As electric vehicle (EV) adoption increases, requirements for the long-term ageing resistance of plastics exposed to automotive chemicals are rising significantly.
In particular, frequent battery charging events and continuous thermal management place sustained thermal and chemical loads on under-hood plastic components.
As a result, required service life at operating temperature for these components is increasing to approximately 45,000–55,000 hours, compared with roughly 5,000 hours for conventional internal combustion engine applications. Plastics in these environments are commonly used in components such as pumps and valves.
Historically, material durability was primarily evaluated using air-heat ageing tests.
To better reflect real operating conditions in electric vehicles, BASF has adapted established testing methods to hydrolysis ageing, using water-glycol mixtures representative of automotive cooling systems.
Service life prediction is based on the Arrhenius relationship, which links reaction rate to temperature and enables extrapolation of long-term material behavior under normal operating conditions.

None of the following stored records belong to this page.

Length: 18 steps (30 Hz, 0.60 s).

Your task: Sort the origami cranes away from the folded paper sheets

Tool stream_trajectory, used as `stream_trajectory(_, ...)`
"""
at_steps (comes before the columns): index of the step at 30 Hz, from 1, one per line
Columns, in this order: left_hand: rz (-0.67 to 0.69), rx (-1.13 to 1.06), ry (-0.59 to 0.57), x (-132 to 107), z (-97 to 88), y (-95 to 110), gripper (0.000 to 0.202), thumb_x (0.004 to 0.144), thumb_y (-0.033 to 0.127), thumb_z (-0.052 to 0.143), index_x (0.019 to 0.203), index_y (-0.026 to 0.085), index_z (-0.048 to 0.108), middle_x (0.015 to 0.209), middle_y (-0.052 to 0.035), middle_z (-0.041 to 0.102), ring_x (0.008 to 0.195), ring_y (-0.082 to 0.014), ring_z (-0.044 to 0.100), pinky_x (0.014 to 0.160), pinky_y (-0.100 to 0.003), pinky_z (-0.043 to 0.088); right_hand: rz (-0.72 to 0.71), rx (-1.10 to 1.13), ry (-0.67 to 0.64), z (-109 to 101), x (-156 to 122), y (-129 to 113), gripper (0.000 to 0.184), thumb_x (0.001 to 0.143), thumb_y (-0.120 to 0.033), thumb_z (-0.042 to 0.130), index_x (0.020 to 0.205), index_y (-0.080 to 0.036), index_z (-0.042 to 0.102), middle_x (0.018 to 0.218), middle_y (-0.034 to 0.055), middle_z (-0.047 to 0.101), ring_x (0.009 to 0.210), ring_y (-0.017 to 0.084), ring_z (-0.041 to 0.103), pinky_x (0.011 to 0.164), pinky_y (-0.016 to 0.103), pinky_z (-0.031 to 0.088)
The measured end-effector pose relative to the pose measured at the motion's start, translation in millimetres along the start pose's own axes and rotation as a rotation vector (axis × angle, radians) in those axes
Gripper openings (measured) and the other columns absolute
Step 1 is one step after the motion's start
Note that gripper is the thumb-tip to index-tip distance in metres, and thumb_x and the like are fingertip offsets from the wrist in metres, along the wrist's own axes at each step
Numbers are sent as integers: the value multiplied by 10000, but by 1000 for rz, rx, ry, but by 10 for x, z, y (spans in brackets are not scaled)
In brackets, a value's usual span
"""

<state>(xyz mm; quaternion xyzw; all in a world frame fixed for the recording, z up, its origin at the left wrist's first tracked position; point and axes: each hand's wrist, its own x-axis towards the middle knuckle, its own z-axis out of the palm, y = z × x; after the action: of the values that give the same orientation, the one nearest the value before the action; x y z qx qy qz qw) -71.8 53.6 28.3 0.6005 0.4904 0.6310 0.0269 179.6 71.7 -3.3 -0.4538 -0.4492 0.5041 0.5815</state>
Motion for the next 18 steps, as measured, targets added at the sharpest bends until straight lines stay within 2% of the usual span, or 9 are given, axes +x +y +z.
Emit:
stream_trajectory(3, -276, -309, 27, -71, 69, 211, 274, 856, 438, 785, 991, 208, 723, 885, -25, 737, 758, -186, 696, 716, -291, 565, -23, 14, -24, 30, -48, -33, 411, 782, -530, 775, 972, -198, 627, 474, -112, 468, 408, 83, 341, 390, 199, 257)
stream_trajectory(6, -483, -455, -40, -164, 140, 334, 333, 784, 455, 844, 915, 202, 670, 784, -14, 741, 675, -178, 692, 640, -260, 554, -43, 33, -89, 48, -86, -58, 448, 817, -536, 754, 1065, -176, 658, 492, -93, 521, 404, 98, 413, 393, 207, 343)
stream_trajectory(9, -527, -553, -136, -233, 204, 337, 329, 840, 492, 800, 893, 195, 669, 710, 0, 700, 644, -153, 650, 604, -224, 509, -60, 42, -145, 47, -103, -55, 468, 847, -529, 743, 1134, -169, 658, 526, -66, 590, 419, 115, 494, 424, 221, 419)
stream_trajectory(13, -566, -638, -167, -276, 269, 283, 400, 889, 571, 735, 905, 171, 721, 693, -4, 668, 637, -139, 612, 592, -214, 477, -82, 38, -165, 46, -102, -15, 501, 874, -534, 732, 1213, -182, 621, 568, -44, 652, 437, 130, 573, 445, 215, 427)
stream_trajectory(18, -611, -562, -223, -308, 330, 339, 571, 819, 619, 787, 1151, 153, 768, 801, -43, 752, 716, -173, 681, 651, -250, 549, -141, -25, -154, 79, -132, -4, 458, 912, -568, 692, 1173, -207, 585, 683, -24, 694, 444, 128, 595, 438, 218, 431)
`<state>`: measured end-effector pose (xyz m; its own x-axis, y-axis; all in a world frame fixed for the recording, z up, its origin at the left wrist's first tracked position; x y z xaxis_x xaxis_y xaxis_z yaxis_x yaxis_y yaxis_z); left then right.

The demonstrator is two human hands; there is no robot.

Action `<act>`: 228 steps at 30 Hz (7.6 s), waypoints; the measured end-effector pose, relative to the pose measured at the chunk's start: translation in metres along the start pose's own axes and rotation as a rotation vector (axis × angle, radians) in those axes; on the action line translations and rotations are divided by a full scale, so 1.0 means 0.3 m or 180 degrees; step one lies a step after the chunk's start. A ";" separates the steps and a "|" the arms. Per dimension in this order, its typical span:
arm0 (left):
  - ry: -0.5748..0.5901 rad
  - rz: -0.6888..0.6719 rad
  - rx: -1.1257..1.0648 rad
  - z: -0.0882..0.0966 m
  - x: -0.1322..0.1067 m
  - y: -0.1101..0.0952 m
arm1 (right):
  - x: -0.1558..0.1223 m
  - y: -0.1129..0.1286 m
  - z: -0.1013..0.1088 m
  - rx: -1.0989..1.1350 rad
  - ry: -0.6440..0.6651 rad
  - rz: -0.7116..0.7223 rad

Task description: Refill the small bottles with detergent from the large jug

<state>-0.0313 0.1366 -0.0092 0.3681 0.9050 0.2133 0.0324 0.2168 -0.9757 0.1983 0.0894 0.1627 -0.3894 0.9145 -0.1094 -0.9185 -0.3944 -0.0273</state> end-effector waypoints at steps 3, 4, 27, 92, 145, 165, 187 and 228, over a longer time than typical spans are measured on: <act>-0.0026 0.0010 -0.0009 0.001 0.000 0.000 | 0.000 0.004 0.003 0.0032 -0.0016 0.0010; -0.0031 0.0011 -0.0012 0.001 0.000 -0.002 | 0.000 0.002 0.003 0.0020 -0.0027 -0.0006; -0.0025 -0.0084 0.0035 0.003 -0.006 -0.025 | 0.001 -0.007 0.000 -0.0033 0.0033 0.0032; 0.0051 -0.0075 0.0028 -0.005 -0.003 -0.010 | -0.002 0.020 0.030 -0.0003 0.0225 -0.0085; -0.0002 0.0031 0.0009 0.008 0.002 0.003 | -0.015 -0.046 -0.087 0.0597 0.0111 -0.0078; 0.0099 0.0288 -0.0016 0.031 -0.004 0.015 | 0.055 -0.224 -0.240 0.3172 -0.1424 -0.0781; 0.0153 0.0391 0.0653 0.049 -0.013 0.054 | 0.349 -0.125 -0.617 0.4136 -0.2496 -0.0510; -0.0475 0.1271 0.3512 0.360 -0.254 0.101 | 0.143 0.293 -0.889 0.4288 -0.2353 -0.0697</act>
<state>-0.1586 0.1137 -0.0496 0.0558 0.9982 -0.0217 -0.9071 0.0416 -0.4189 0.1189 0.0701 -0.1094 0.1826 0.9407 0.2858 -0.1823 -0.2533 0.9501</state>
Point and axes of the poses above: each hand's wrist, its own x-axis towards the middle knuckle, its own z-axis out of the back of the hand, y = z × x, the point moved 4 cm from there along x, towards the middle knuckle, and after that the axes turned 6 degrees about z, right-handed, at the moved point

As part of a long-term test program initiated in 2020, an advanced polyamide material was evaluated for hydrolysis resistance and thermal stability. The material was tested under controlled hydrolysis conditions over a multi-year period to assess retention of mechanical and functional properties relevant to under-hood EV applications.
Test results indicate that the material’s performance can be extrapolated to service lives exceeding 100,000 hours based on five years of ageing data. These findings provide additional validation for the use of advanced polyamide materials in electric passenger and commercial vehicles, where extended durability under combined thermal and chemical exposure is increasingly critical.